Les mouvements de jeunesse accompagnent mon quotidien depuis dix-sept ans. Mes dernières années, en tant que chef de toutes sections, m’ont permis d’en retirer bon nombre d’apprentissage. Être chef est un rôle non seulement de guide, mais aussi d’accompagnant, de médiateur ou de confident. C’est différentes casquettes m’ont toutes été intuitivement portées car j’aime être à l’écoute de l’autre.
D’un point de vue professionnel, la tolérance et l’empathie ont une réelle place à défendre et le scoutisme m’a permis de les développer et de les approfondir.

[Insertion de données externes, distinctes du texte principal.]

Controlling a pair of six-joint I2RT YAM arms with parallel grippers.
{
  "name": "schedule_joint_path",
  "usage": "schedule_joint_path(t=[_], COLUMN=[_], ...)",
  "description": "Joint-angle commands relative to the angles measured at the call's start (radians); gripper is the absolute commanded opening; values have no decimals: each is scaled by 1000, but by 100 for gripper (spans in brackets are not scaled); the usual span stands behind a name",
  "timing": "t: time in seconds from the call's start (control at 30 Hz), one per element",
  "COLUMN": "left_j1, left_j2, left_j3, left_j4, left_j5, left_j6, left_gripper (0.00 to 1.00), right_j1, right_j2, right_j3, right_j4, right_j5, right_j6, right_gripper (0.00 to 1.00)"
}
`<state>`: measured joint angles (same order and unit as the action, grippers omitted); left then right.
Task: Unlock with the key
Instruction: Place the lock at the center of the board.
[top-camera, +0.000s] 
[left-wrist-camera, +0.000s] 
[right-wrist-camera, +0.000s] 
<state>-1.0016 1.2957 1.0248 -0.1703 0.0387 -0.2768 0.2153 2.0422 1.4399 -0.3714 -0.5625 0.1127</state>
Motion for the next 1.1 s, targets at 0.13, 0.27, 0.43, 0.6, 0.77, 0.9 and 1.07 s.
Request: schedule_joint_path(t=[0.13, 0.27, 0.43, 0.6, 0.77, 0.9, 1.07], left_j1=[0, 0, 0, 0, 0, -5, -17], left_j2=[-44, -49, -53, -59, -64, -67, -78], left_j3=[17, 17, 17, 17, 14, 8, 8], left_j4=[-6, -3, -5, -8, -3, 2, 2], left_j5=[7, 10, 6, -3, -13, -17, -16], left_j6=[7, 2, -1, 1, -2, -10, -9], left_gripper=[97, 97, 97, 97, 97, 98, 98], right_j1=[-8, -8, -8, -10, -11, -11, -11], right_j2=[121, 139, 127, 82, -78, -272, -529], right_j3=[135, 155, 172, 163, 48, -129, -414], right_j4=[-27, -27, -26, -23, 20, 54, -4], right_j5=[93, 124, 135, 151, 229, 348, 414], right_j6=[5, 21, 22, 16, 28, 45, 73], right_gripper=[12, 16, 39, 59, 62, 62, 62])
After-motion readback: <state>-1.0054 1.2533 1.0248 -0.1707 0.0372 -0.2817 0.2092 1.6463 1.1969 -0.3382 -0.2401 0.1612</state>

Mais cela apporte aussi son lot de difficultés comme le manque de compréhension face à certaines situations, apportant alors une mauvaise gestion de celle-ci. Le contact humain s’apprend, finalement, sur le tard, ce qui implique de se rater, parfois fort, parfois moins. Mais en tout cas cela forge notre façon de régler des potentiels problèmes, pour la prochaine fois. J’ai toujours pu compter sur mes camarades pour avoir un retour sur ma façon d’avoir gérer une situation, et ils étaient souvent positifs, c’était donc bon signe dès le début !

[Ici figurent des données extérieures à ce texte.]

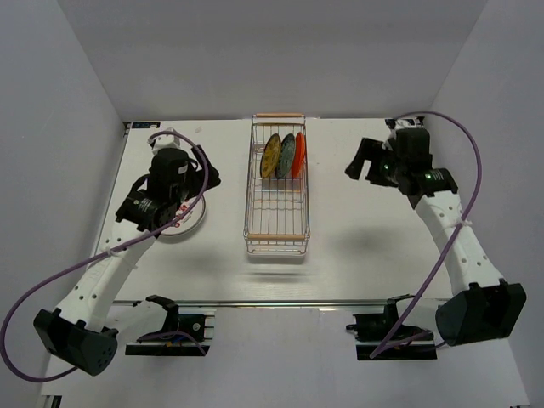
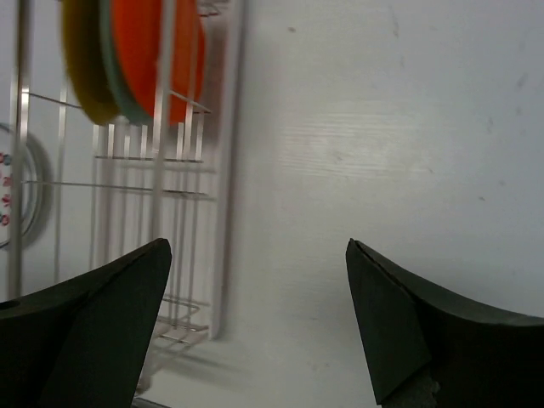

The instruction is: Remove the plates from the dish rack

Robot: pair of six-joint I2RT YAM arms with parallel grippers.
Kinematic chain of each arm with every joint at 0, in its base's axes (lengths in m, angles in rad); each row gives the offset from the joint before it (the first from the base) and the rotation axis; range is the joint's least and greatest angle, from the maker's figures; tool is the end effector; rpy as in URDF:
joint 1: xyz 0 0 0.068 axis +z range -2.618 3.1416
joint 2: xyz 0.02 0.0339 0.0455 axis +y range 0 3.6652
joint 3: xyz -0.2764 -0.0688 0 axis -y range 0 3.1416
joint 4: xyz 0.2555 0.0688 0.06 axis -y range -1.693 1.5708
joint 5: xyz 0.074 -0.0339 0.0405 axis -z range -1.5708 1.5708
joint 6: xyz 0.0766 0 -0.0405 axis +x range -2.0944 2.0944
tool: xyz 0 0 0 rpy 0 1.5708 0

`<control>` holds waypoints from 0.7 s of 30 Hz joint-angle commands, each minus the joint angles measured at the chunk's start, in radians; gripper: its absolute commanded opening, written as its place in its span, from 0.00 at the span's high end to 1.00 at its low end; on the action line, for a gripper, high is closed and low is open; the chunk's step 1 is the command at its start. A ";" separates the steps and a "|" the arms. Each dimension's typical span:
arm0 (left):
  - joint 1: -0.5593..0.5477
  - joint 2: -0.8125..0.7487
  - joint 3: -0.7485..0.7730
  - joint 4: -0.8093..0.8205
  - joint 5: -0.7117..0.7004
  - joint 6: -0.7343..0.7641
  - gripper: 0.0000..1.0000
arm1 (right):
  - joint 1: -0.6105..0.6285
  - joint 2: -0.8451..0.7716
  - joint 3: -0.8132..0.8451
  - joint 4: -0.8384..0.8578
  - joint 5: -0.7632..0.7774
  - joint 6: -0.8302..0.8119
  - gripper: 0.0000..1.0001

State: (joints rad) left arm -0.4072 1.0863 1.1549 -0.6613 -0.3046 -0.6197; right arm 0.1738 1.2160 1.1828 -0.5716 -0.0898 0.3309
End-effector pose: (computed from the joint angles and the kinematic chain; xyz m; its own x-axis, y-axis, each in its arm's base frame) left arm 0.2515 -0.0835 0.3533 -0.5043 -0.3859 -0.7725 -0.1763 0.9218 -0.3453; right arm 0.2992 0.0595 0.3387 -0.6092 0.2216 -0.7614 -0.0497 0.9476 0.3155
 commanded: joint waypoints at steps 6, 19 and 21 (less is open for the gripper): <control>-0.001 -0.011 -0.043 -0.003 0.045 -0.037 0.02 | 0.303 0.387 0.502 -0.029 0.002 -0.049 0.11; -0.001 -0.054 -0.046 -0.100 -0.028 -0.049 0.02 | 0.506 0.893 1.062 -0.148 0.465 0.048 0.16; -0.001 -0.072 -0.055 -0.109 -0.033 -0.052 0.02 | 0.515 0.896 1.023 -0.108 0.499 0.056 0.16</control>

Les mouvements de jeunesse ne sont évidemment pas les seuls à pouvoir apporter ce type de valeur. C’est aussi le cas du bénévolat, de l’assistance à la personne âgée ou en situation de handicap.

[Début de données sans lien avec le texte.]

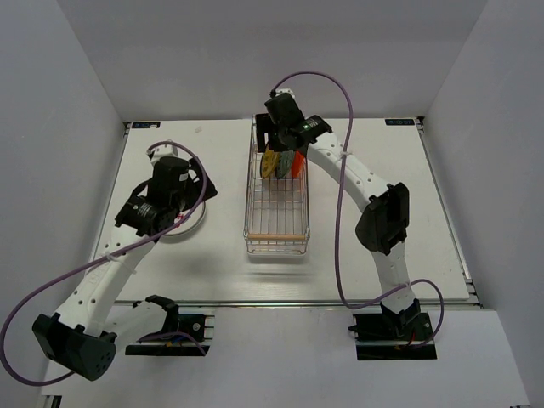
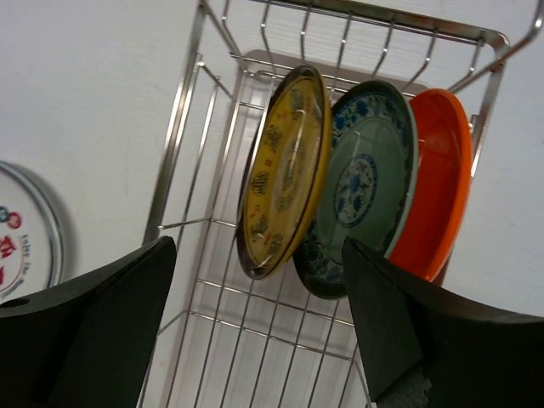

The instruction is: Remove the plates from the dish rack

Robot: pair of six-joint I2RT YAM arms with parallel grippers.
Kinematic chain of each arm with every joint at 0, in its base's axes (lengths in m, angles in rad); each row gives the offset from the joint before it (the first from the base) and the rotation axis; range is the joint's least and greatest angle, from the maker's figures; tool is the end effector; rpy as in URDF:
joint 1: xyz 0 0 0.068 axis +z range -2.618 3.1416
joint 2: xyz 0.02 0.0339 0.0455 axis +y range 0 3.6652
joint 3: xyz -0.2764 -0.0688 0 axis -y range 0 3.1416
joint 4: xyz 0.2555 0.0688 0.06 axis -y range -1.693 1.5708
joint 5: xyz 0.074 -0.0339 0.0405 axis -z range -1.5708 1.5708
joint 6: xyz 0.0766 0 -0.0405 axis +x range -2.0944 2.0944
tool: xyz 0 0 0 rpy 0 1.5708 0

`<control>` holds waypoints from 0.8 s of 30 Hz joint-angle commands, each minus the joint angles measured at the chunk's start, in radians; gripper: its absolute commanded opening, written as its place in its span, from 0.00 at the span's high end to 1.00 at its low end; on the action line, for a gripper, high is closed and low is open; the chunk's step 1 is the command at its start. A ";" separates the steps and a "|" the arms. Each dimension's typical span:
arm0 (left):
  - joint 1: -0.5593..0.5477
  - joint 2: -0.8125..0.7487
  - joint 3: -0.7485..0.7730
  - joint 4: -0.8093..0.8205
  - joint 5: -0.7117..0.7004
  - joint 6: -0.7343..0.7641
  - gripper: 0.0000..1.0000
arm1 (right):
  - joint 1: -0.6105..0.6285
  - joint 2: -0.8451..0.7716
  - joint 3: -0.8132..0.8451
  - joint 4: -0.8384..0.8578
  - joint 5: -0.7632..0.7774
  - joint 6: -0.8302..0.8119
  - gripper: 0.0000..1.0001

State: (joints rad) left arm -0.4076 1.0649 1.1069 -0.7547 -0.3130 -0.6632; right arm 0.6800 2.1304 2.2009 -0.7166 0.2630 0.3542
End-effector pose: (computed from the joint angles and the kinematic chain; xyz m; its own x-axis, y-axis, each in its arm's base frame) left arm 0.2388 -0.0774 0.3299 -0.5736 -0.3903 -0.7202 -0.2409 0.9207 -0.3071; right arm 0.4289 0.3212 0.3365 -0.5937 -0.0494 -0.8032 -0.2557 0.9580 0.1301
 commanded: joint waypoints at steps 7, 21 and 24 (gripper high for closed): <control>0.000 -0.075 -0.030 -0.005 -0.015 -0.004 0.02 | 0.018 0.049 -0.006 0.080 0.147 0.038 0.18; 0.000 -0.083 -0.045 -0.003 -0.015 -0.012 0.02 | 0.012 0.135 0.011 0.114 0.179 0.085 0.35; 0.000 -0.082 -0.051 -0.005 -0.020 -0.015 0.02 | 0.010 0.138 0.008 0.118 0.196 0.088 0.37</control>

Comme je l’ai dit, les relations humaines s’apprennent sur le tard, et on n’a jamais fini d’apprendre ! de plus, le monde professionnel possède des exigences que les mouvements de jeunesse n’ont pas, telles que posséder un certain charisme, une tenue particulières, une certaine acceptation de la hiérarchie, ce que je n’ai pas toujours voulu admettre en tant que scout. Je dirais donc que ce qu’il pourrait manquer est une certaine maturité face à certains situations, confrontation et comportement.